15 de abril de 2016, Bruno Lima Rocha
Este texto é mais uma reflexão em conjunto do que necessariamente numa análise de conjuntura. Trago a proposta de que deixemos de lado os cânones da democracia liberal e de procedimentos e tampouco venhamos a cair na cegueira política de que o econômico determina ou qualquer outra forma de pensar a disputa de poder, recursos e legitimidade no Brasil que não seja de uma forma complexa. Ou seja, fazer política na sociedade brasileira ganhou maturidade no mecanismo democrático formal, mas em sendo no Brasil e na América Latina, e em sendo a limitada disputa de poder dentro de um marco de capitalismo liberal-periférico, como sociedade, temos limitações quanto a profundidade desta disputa.
Definitivamente não se pode “acusar” o atual governo e menos ainda o fenômeno já tão estudado do lulismo de haver acirrado a luta de classes, a luta popular ou qualquer tensão entre classes e povo no Brasil para com o andar de cima. Muito pelo contrário, insisto que se eu fosse de direita, seu eu fosse líder empresarial, só votaria em Lula, bancaria as campanhas do Campo Majoritário (o nome mudou, mas o conceito e o bloco de hegemonia interna no PT são os mesmos) e apoiaria o jogo do ganha-ganha do governo. O problema reside justamente aí. Após 14 anos à frente do Poder Executivo, sentado em cima de mais de 40% do PIB do Brasil, ou seja, de quase a metade da 10ª economia do mundo (por cálculos de aproximação), os governos petistas aumentaram pouco ou nada o poder político das classes populares no Brasil.
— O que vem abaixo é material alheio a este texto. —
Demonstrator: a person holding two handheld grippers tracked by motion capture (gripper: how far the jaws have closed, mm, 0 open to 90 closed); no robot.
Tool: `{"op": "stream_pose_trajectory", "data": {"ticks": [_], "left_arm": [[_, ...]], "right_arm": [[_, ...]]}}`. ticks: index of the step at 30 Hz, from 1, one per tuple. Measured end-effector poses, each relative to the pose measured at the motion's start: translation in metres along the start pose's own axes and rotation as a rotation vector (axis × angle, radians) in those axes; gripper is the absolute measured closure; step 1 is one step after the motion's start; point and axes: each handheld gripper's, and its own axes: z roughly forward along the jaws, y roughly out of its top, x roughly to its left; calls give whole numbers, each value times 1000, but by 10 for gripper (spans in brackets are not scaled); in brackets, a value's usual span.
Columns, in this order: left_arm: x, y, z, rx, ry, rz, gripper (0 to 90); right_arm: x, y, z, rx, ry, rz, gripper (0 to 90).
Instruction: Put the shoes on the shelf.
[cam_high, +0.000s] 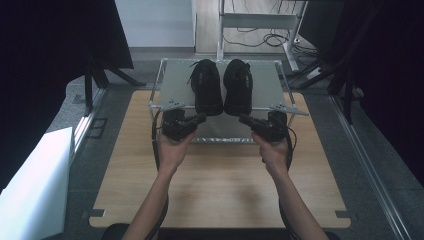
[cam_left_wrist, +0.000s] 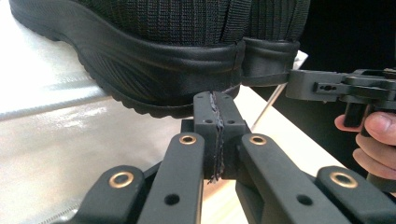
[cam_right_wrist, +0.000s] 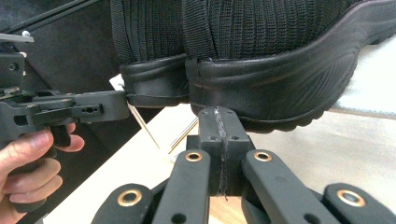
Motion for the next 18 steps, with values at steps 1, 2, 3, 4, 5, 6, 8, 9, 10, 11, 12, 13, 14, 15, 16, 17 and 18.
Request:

Se por um lado melhorou – e em proporções consideráveis – nosso padrão de vida, por outro, o tipo de aliança desacumulou as forças políticas que levaram o PT ao governo e Lula à Presidência de uma maneira tão estrondosa que ele conseguiu indicar a sucessora e esta se reelegeu. Não se trata de manual de política ou radicalidade livresca, mas o fato inequívoco é que não se pode governar com a direita a não ser que este governo realmente faça a escolha do co-governo sob pressão das bases sociais, ameaçando ao andar de cima que toda a casa pode vir a cair caso o “líder carismático” use de seu poder de convocatória à frente do Estado Nacional para, em nome do povo, manipular as vontades das maiorias de modo a assegurar conquistas e colocar contra a parede os setores anti-nacionais, sejam eles chamados de entreguistas, vende pátria, coxinha, gorila ou vira-lata. Isso é literalmente o que o chavismo faz na Venezuela, com ou sem Chávez e o que Perón fez na Argentina, sendo que no país vizinho, o peronismo que é ainda reivindicável é sem Perón e talvez com Evita.
Assim o que houve de alguma ousadia no sentido de “desagradar” o andar de cima do Brasil e seus sócios majoritários no exterior, tal como desagradar a agenda da embaixada dos EUA para nossa política interna, se houve algo minimamente interessante foi a chamada Nova Matriz Econômica, levada a cabo pelo ex-ministro da Fazenda Guido Mantega (execrado na virada do primeiro para o segundo governo de Dilma Rousseff) e antes na brevíssima passagem à frente do BNDES do professor Carlos Lessa. Ou seja, no Brasil, basta ser keynesiano que a estupidez da direita e o pânico da ex-esquerda já o tornam uma pessoa “perigosa” para o pacto de classes. Este pacto foi rompido porque, desconhecendo as regras mais simples da política, o lulismo (com Lula e agora Dilma à frente, incluindo os dirigentes de primeiro escalão do PT, com José Dirceu e Antônio Palocci incluídos), não havia nenhuma forma de coação ou poder de veto popular para as tentativas de golpe de uma direita brasileira cujo agente econômico nem sequer é ou consegue ser nacionalista.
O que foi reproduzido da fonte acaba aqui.